[ABOUT THIS TASK] Exactly retype the lines from the top of the data through the line containing "<point>372,173</point>", leaving out every picture.

[Source data]
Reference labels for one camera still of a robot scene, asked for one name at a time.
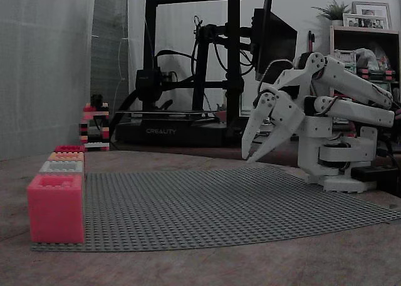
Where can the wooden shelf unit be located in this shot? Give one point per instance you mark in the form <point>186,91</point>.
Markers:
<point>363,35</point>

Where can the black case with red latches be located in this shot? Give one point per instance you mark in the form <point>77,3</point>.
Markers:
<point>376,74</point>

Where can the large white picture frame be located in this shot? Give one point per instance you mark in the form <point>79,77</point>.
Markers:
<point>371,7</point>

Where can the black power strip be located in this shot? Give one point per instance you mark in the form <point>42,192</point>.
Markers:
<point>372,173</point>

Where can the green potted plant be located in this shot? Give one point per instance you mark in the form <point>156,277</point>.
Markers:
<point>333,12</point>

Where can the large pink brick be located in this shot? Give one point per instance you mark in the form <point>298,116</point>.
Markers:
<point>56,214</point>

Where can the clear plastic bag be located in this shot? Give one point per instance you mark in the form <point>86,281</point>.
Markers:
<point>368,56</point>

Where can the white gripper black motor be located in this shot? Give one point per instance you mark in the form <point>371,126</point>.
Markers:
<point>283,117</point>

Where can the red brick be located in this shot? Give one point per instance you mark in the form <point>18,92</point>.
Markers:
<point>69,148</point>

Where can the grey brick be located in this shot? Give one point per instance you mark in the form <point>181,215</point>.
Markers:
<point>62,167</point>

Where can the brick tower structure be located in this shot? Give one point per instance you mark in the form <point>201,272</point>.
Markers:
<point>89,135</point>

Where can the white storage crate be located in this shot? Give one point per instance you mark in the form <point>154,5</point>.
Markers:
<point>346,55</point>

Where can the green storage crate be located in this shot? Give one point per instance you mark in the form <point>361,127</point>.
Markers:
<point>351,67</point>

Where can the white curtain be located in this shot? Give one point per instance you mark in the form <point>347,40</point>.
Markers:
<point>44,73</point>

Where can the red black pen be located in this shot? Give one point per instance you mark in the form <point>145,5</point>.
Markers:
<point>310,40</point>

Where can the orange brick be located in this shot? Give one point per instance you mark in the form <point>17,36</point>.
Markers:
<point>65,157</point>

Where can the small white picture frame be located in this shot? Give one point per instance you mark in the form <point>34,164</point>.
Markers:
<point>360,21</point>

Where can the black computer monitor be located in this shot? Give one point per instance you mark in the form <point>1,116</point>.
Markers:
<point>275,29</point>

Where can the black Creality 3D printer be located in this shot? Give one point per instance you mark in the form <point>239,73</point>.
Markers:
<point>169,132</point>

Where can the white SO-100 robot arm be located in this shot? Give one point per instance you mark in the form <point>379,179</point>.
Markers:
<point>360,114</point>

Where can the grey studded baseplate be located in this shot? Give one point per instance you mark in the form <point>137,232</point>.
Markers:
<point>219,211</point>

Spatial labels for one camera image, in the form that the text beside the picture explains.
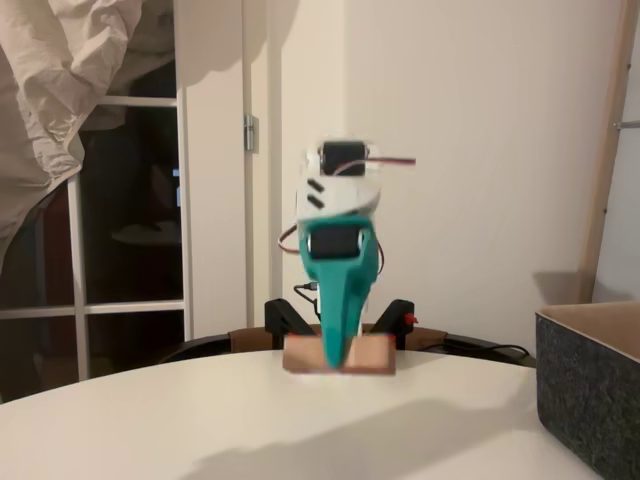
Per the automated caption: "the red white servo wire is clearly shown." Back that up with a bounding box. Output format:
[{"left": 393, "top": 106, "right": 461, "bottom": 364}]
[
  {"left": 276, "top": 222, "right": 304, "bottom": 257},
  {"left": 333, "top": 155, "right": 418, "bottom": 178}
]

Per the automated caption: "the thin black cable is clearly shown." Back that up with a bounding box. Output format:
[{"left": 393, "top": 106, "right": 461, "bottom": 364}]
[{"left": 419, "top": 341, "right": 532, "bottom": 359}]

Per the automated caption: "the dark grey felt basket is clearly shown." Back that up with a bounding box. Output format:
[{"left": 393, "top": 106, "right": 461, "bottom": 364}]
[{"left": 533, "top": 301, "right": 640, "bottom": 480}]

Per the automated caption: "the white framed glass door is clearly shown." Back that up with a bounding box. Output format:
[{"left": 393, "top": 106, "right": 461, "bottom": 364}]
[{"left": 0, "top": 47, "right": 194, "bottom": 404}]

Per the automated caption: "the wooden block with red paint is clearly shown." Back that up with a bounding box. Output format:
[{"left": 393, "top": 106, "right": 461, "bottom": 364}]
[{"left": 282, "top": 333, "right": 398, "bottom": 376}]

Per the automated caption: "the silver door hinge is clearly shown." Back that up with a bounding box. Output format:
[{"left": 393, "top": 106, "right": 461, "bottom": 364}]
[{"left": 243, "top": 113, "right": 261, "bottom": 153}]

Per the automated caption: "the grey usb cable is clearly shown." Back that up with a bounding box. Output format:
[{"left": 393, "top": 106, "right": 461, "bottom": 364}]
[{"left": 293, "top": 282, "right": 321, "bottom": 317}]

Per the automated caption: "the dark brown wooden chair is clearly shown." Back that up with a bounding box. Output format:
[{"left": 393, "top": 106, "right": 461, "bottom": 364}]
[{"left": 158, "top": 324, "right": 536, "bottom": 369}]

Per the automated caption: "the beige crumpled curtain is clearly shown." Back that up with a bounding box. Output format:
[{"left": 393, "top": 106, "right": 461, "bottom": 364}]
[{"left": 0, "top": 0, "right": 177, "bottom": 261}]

[RESPONSE TO THE EXERCISE]
Reference labels for one camera still of a robot scene, asked for one name at a time.
Where can the wooden shelf unit be located in this shot? Give one point per instance you mark in the form <point>186,91</point>.
Markers:
<point>363,35</point>

Where can the black case with red latches be located in this shot? Give one point per instance you mark in the form <point>77,3</point>.
Markers:
<point>376,74</point>

Where can the large white picture frame be located in this shot? Give one point per instance you mark in the form <point>79,77</point>.
Markers:
<point>371,7</point>

Where can the black power strip be located in this shot? Give one point per instance you mark in the form <point>42,192</point>.
Markers:
<point>372,173</point>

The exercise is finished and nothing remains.